From exile they have watched the latest wave of terror in which four young Crimean Tatar men have been abducted or disappeared.  One – Edem Asanov – was found dead last Monday in circumstances which only the authorities assert are unsuspicious. 

According to Ali Khamzin from the Mejlis, the events in the Crimea are developing according to a ‘Chechen scenario’.  He recalls that at the beginning of armed conflicts in Chechnya and other parts of the Caucuses there were abductions and disappearances, media claims of radicalization and of groups of fighters forming, and, as a result more active measures by the Russian enforcement bodies against particular groups. 

On Oct 8 a particularly sinister article entitled “Islamists in the Crimea are getting up to something” appeared in the Russian newspaper Nezavisimaya. It begins with the words: “Fighters schooled by war in Syria and Novorossiya are amassing on the borders of the peninsula”.  

The author, Vladimir Mukhin then claims that the Ukrainian authorities have decided “to make use of the fragile ceasefire in the South-East of the country so as to organize, together with Islamic radicals, disturbances in the Crimea”.  The author supposedly bases this assertion on reports from “several independent sources”.

The Russian authorities, judging by everything, are taking such reports seriously. The media speak of a recent increase in searches and arrests of members of radical Islamic organizations which are continuing illicit activities in the Crimea. However Moscow is for the moment unable to influence the main threat - Crimean Tatar fighters in Ukraine”.

Not one such arrest has been reported,  

The nature of the author’s ‘sources’ soon becomes clear.  One is Ruslan Saitvaliev, head of the recently created and highly contentious Tavrida Muftiat.  Within days of its creation,  Saitvaliev gave an interview to a Russian newspaper in which he claimed that most Crimean mosques are led by supporters of ‘non-traditional Islam’, specifically ‘vakkhabites’ or members of  Hizb ul-Takhrir, which is banned in Russia. 
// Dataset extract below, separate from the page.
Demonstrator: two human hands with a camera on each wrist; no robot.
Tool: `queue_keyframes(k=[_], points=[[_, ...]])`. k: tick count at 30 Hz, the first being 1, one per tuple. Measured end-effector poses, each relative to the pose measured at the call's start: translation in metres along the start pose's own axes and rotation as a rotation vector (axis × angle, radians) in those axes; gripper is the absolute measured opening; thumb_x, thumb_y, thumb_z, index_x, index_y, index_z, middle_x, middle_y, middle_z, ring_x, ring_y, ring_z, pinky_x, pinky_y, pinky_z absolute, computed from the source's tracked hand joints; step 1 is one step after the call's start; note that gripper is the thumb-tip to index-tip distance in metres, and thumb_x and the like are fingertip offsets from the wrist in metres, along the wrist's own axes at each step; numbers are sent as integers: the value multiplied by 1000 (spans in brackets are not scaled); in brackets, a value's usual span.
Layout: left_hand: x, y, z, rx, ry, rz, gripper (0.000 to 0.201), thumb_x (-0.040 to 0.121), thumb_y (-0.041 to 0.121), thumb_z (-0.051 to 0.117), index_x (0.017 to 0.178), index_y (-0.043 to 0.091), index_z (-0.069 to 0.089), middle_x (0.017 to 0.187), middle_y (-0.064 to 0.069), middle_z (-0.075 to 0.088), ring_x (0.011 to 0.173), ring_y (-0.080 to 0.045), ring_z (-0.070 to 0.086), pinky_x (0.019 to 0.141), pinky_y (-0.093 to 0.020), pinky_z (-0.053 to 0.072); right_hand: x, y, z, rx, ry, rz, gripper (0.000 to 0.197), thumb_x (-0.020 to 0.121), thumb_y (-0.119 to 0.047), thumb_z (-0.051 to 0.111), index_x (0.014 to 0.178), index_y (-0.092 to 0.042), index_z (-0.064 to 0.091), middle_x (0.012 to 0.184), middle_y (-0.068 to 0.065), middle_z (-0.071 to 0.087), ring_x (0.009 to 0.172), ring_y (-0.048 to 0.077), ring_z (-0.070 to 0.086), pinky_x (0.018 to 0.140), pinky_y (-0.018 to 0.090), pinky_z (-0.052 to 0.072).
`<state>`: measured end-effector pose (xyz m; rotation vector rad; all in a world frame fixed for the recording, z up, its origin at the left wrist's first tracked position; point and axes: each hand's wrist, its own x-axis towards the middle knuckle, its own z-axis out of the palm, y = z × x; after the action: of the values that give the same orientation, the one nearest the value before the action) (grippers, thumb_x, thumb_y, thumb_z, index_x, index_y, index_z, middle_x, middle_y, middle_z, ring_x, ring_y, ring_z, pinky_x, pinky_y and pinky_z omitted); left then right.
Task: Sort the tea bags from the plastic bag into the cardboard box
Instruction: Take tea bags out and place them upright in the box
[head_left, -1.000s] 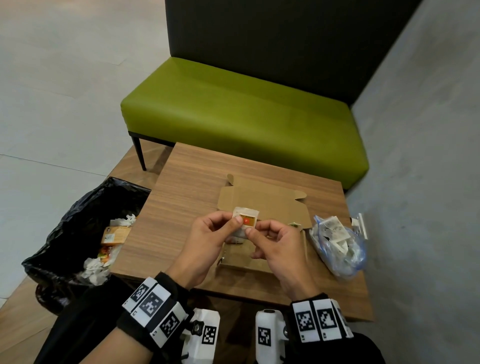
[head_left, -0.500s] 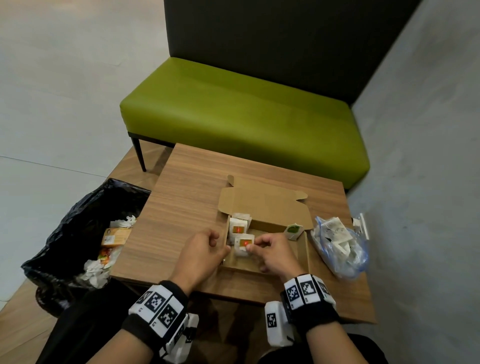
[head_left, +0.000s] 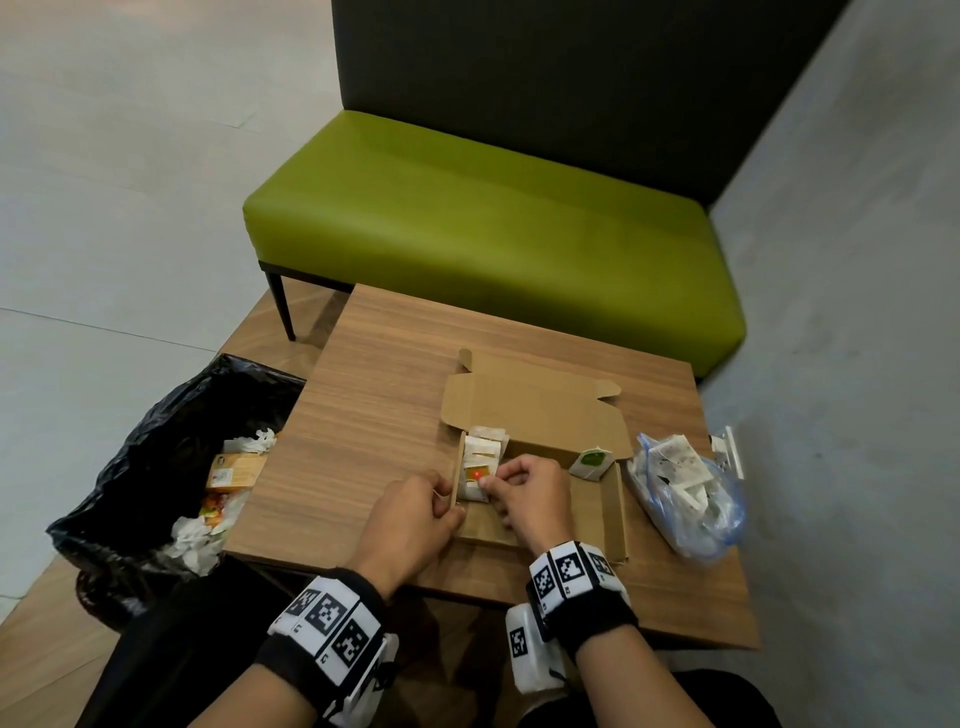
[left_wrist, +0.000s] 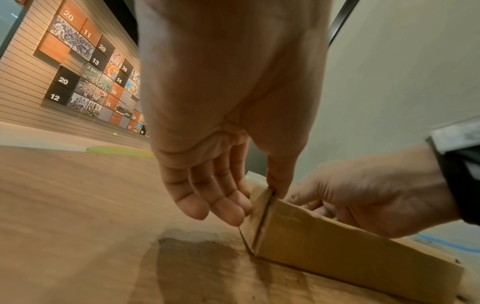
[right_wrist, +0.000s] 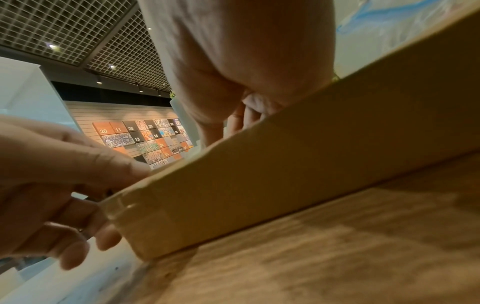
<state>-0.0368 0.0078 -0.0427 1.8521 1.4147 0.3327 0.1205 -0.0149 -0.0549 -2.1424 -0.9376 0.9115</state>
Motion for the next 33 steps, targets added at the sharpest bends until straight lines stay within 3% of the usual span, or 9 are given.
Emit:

The Spiritual Directorate of Muslims of the Crimea was outraged by such provocative nonsense and demanded an explanation from the High Mufti of Russia who had played a role in the muftiat’s formation.

Whether an answer was received is not known, but the explanation for such wildly wrong assertions is becoming increasingly clear.  According to the author, Saitvaliev has once again obliged by claiming that on social networks these ‘vakkhabites’ and members of Hizb ul-Takhrir are calling on people to begin a war in the Crimea.

The author cites Igor Druz from the Kremlin-backed militants of the self-proclaimed Donetsk people’s republic as claiming that groups of fighters for action on the peninsula have been formed from Crimea Tatars previously fighting in Syria.  The latter are supposedly undergoing training at an SBU [Ukrainian Security Service] base.

“He believes that in the course of subversive actions important parts of infrastructure, including railway junctions and stations, could be destroyed. However the main goal of the fighters, Igor Druz says, is to ‘raise a revolt’. The secretary of Russia’s Security Council Nikolai Patrushev can also not exclude such a scenario as he told colleagues from the CIS at the end of September.”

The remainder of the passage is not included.